● **WHAT YOU ARE ASKED TO DO**:
Would you please output only the lines from the one containing "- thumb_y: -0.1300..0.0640" through the end of the entries below, exactly as written?

● **Records excerpted from a collection**:
========

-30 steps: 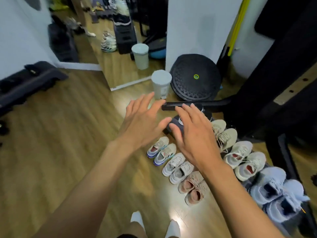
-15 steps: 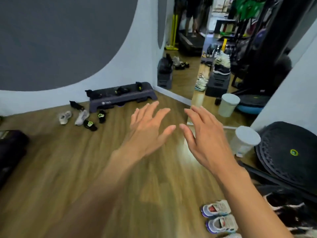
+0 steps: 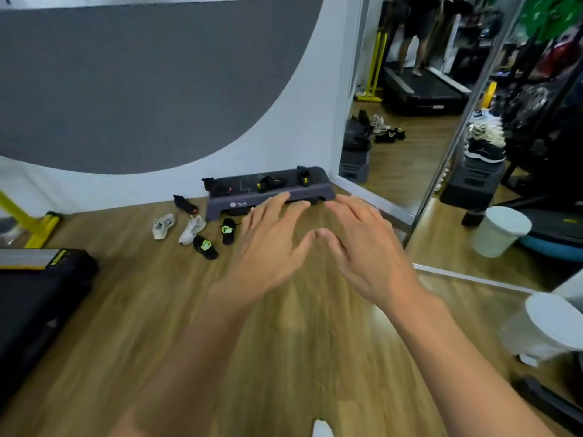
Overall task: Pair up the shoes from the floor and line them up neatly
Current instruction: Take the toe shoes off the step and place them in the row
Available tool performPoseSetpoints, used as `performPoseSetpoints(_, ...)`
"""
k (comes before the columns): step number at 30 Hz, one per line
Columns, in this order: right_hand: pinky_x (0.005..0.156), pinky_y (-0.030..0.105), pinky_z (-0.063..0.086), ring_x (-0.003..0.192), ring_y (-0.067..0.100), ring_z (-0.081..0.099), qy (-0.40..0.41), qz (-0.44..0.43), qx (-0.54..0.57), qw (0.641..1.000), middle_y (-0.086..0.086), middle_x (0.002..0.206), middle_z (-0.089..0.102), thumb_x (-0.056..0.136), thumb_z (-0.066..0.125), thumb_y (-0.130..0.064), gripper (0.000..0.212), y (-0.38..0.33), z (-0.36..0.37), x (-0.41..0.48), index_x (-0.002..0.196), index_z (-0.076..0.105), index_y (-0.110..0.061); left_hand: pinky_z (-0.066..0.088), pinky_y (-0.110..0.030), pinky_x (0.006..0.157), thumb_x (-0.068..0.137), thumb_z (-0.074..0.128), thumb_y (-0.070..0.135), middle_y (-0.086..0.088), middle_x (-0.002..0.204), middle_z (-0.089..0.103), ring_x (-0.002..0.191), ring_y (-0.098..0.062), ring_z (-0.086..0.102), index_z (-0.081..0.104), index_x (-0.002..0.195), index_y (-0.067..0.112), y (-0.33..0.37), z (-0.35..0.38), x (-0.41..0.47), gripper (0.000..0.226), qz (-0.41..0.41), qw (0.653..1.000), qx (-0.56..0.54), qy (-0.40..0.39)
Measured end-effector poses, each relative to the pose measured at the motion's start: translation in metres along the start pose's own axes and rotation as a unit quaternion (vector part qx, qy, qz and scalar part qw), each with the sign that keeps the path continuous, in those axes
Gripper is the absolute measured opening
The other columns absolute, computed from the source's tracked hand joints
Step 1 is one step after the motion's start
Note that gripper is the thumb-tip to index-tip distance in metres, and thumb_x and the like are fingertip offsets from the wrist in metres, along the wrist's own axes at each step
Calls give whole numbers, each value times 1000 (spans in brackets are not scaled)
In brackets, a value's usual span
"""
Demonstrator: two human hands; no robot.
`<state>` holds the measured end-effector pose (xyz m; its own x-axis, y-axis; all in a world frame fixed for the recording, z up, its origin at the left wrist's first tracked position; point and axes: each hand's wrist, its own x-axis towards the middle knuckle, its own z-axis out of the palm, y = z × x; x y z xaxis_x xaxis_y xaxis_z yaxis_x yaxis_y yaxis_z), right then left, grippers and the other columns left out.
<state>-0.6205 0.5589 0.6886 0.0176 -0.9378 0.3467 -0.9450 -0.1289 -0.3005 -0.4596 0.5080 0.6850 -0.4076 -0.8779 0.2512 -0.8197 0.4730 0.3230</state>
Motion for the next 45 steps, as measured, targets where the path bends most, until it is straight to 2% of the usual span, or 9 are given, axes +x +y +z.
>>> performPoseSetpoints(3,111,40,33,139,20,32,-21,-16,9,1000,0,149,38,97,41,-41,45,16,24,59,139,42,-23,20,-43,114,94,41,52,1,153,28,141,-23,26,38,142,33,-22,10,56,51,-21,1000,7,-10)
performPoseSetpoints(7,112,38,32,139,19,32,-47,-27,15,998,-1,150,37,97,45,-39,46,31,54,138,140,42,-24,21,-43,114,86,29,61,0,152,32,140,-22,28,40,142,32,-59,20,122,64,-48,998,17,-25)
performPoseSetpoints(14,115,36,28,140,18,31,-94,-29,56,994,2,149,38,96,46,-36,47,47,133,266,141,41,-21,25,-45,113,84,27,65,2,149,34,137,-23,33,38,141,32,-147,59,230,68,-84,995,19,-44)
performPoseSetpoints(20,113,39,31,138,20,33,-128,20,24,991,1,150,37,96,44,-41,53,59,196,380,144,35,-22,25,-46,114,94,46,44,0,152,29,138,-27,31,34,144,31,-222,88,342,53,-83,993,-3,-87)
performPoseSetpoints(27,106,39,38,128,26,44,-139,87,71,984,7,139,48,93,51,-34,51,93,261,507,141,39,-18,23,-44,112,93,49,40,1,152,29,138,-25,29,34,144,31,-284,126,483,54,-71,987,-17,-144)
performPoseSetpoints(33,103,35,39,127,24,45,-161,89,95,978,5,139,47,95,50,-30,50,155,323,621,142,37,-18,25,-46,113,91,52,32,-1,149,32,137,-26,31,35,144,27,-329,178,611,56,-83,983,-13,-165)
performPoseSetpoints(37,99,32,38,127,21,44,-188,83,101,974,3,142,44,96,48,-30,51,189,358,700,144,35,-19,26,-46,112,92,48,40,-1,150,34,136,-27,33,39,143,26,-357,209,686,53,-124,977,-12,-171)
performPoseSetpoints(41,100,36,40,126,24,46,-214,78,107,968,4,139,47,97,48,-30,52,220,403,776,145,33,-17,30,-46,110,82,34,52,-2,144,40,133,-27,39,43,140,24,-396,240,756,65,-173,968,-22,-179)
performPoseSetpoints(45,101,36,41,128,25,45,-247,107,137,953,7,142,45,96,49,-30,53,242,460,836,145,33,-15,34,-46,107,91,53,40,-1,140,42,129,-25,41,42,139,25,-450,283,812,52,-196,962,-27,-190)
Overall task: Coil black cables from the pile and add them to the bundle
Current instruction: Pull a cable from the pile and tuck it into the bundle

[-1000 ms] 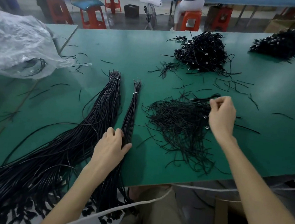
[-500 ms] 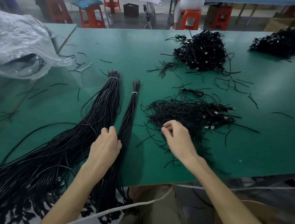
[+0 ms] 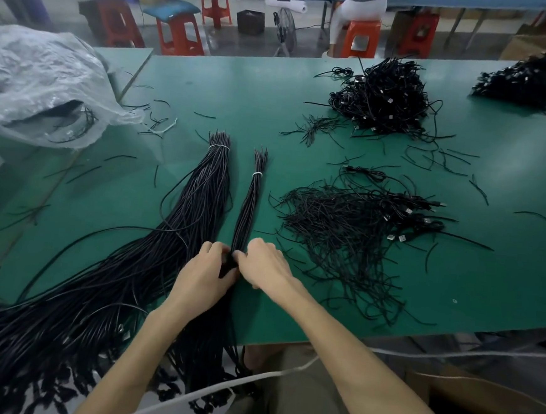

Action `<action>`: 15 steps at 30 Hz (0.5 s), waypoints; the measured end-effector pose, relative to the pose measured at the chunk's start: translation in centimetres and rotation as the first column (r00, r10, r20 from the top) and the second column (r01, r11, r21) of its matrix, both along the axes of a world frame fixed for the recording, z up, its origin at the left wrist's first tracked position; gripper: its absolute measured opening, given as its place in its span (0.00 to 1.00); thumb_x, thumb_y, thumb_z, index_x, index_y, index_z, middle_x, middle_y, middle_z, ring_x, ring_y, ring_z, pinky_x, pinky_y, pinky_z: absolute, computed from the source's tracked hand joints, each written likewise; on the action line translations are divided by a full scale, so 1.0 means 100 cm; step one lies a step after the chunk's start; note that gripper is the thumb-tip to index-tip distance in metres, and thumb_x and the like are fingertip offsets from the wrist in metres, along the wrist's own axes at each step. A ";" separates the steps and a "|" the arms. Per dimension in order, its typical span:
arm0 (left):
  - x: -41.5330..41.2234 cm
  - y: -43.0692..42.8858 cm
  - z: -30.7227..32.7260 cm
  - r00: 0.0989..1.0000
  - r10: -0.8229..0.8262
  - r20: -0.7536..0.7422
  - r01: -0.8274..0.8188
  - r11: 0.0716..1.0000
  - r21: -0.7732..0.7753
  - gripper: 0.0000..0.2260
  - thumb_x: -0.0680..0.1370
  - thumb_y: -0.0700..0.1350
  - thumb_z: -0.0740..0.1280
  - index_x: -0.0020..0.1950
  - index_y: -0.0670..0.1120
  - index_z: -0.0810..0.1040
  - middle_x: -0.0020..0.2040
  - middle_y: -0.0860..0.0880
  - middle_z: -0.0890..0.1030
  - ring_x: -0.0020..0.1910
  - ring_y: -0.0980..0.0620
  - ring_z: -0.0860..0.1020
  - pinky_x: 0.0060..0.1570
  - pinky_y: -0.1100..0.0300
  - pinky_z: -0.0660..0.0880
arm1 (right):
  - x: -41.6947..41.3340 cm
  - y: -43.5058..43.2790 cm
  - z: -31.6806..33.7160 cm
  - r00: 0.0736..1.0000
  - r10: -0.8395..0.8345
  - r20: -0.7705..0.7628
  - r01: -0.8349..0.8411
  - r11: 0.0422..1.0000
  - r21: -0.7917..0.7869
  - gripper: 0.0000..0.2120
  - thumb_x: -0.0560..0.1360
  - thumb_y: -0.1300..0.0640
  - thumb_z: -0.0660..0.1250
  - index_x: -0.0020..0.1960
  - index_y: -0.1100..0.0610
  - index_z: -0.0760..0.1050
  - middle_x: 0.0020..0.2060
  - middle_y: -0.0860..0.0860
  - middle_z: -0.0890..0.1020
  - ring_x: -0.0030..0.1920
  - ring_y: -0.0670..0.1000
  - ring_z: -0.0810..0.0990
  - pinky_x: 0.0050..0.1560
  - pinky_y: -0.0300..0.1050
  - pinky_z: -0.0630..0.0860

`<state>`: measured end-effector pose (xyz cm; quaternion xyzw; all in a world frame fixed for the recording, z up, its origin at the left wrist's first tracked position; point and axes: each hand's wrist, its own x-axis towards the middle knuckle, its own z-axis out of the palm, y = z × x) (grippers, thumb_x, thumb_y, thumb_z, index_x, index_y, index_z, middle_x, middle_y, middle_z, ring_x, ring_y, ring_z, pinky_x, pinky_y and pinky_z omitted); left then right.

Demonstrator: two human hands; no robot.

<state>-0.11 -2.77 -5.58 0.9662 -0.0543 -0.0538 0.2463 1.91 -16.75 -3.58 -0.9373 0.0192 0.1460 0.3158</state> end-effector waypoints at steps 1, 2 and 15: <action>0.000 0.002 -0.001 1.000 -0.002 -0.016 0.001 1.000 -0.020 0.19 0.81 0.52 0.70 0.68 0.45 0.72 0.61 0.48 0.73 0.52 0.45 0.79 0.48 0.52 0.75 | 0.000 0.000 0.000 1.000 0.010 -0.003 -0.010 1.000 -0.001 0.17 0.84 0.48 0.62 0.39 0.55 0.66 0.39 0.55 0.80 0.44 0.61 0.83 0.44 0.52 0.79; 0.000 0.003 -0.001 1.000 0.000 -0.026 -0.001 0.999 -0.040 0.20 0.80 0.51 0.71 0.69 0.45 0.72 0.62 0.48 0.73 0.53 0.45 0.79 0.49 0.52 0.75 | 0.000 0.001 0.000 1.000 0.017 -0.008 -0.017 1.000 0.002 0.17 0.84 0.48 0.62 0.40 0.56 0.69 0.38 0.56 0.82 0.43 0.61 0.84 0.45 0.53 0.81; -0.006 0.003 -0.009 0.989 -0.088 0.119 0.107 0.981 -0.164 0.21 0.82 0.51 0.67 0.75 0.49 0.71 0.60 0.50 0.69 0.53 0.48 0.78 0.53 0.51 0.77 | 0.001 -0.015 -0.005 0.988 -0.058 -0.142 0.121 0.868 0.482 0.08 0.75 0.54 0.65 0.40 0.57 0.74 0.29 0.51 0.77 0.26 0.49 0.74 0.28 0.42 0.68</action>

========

● **WRITTEN RESPONSE**:
  - thumb_y: -0.1300..0.0640
  - thumb_z: -0.0660..0.1250
  - index_x: -0.0020..0.1960
  - index_y: -0.1100..0.0610
  - index_z: -0.0760..0.1050
  - middle_x: 0.0020..0.2060
  - middle_y: -0.0860..0.0860
  - middle_z: -0.0890..0.1020
  - ring_x: -0.0030..0.1920
  - ring_y: -0.0670..0.1000
  - ring_z: -0.0810..0.0990
  - pinky_x: 0.0050..0.1560
  - pinky_y: -0.0300..0.1050
  - pinky_z: -0.0630..0.0860

`<state>`: measured end-effector pose (xyz cm; quaternion xyzw; all in a world frame fixed for the recording, z up, its origin at the left wrist's first tracked position; point and axes: each hand's wrist, its own x-axis towards the middle knuckle, its own z-axis out of the palm, y = z × x) (grippers, thumb_x, thumb_y, thumb_z, index_x, index_y, index_z, middle_x, middle_y, middle_z, ring_x, ring_y, ring_z, pinky_x, pinky_y and pinky_z omitted); left then right.

Demonstrator: two human hands; no robot.

<state>-0.11 -2.77 -5.58 0.9662 -0.0543 -0.0538 0.2463 1.91 -16.75 -3.58 -0.9373 0.0192 0.1460 0.3158</state> end-effector waypoints at steps 1, 2 and 15: <action>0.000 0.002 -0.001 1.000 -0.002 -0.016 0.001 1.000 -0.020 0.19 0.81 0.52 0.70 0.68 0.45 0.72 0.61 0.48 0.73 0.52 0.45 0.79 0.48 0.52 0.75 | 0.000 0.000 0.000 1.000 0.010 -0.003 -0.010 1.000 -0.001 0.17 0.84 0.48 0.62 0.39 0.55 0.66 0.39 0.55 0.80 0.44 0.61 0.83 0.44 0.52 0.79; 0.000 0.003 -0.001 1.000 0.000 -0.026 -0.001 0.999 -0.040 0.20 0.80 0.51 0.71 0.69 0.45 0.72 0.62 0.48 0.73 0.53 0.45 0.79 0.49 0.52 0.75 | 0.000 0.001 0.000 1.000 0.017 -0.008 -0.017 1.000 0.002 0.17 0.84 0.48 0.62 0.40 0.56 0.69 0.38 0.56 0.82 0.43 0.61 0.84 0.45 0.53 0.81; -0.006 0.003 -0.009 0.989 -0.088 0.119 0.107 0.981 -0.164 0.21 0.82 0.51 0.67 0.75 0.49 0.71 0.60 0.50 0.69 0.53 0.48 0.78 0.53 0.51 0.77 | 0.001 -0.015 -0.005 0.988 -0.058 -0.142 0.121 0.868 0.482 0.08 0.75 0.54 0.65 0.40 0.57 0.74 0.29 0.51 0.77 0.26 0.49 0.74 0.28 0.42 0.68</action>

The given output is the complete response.